» **About this exercise**
Given the material below, output exactly the lines from the line with "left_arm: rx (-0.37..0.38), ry" to the line with "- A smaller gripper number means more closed", both ends included, and no other lines.
________________________________________
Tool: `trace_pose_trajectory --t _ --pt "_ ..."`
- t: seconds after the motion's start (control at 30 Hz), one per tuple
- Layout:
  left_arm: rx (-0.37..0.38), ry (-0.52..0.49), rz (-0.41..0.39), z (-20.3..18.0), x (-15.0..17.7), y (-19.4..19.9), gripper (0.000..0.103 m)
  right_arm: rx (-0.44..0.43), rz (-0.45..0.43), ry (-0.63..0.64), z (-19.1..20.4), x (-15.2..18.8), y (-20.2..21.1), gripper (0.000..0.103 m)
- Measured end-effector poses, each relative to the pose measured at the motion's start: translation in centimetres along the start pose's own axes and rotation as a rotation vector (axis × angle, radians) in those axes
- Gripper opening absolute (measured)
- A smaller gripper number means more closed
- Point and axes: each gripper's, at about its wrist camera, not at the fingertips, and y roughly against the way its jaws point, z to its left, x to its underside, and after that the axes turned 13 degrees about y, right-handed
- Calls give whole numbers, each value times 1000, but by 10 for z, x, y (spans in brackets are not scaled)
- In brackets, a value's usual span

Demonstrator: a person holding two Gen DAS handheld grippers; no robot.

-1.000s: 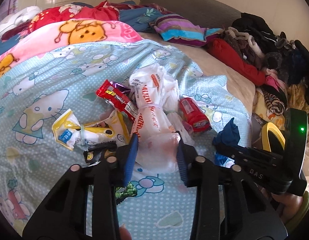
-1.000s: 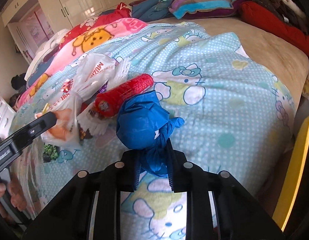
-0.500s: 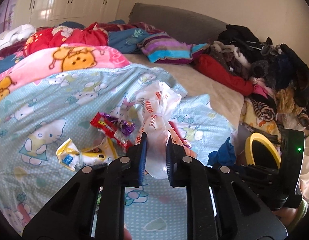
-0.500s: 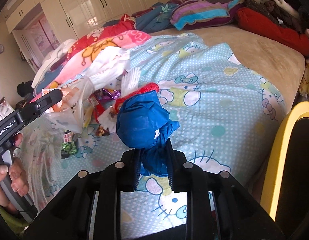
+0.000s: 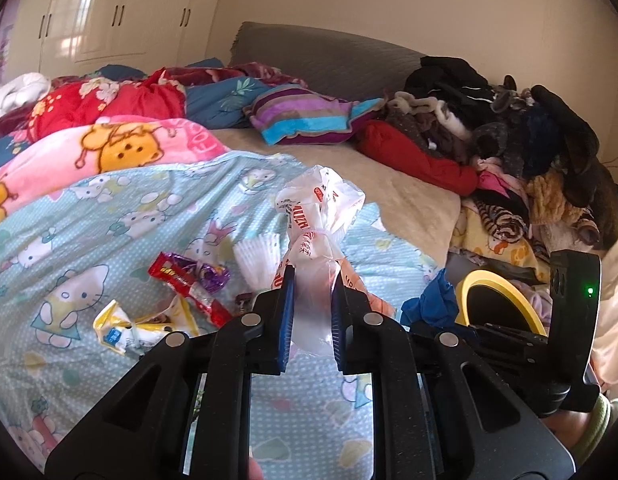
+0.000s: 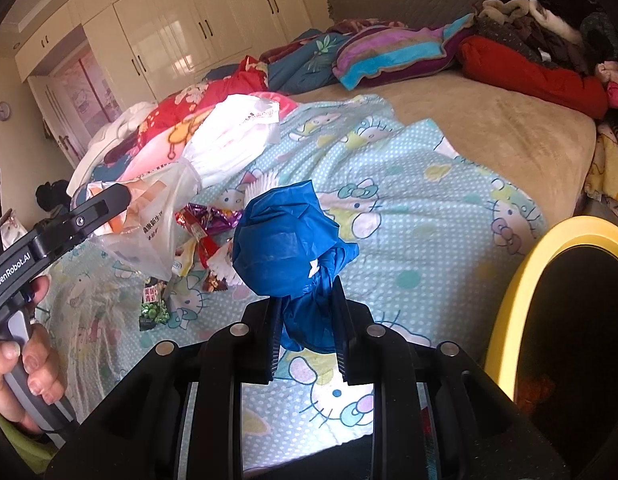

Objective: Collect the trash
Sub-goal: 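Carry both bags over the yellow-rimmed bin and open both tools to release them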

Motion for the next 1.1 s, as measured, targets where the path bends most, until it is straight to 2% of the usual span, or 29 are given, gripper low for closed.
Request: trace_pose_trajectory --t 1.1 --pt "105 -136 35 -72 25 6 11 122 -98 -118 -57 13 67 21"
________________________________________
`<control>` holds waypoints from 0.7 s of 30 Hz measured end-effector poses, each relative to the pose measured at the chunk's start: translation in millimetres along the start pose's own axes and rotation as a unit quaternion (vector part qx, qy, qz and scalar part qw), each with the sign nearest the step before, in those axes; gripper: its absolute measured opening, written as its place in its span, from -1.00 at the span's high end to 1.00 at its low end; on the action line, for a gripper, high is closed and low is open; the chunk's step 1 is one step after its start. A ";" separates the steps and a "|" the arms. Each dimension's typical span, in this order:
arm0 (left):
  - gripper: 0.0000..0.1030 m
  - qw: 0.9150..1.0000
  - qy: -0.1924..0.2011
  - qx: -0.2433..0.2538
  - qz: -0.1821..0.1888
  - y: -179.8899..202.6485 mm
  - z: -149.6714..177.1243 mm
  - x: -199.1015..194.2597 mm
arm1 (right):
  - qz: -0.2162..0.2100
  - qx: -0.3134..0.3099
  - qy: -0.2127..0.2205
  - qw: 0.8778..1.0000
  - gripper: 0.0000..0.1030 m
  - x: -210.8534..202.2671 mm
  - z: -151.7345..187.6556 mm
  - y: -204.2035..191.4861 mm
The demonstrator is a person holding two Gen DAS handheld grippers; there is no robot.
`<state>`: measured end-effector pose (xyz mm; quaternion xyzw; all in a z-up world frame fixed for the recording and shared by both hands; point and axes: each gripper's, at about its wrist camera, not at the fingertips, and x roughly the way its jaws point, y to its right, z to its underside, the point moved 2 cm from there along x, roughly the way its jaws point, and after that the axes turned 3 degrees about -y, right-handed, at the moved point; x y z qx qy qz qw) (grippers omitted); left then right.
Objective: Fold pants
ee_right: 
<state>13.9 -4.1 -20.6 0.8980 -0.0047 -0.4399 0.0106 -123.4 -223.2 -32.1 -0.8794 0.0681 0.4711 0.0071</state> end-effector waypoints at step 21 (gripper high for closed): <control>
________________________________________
» **Answer**
  left_arm: rx (-0.37..0.38), ry (-0.52..0.49), rz (-0.41..0.39), z (-20.3..18.0), x (-15.0..17.7), y (-19.4..19.9), gripper (0.000..0.103 m)
  right_arm: rx (-0.44..0.43), rz (-0.45..0.43), ry (-0.63..0.64), z (-19.1..20.4), x (-15.2..18.8), y (-20.2..21.1), gripper (0.000..0.103 m)
- Measured end-effector poses, each relative to the pose measured at the motion's start: translation in centimetres along the start pose's own axes and rotation as a rotation vector (axis × angle, radians) in those axes
- Gripper opening absolute (measured)
- A smaller gripper number means more closed

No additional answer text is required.